_TASK DESCRIPTION_.
The data below holds the lines to copy: everything from the line containing "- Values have" to the line containing "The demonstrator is", both ends included, set down exactly.

_INFORMATION SUPPLIED_.
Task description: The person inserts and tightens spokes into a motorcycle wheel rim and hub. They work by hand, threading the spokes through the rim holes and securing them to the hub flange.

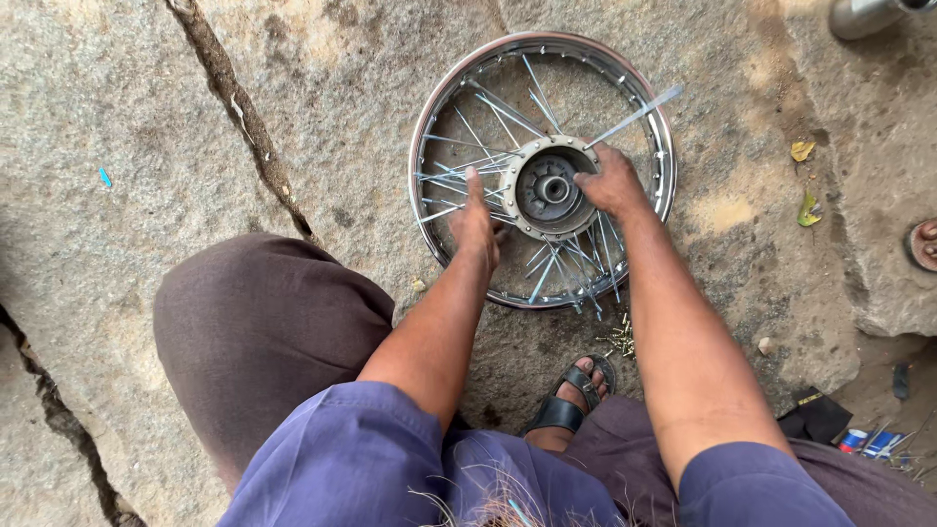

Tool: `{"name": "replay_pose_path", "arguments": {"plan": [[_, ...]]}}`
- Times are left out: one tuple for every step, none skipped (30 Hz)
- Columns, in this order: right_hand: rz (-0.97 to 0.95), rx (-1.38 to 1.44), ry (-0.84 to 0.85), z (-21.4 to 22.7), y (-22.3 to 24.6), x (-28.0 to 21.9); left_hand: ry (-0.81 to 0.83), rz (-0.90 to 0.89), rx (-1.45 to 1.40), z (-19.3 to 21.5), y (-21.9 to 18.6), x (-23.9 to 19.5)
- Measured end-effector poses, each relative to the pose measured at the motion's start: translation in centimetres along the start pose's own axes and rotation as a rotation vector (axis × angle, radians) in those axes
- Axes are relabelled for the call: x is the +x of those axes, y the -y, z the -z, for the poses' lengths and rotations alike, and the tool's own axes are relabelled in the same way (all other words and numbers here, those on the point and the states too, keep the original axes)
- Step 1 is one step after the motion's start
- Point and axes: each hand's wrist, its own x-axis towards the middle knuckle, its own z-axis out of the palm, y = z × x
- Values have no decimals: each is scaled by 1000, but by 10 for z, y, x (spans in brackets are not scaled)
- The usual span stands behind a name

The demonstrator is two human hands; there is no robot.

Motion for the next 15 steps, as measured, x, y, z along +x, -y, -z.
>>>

_FINISHED EXERCISE_.
- Values have no decimals: each is scaled by 1000, but by 10 for z, y, x (spans in brackets are not scaled)
- The usual span stands behind a name

The demonstrator is two human hands; there is no robot.

What was asked now has a complete answer.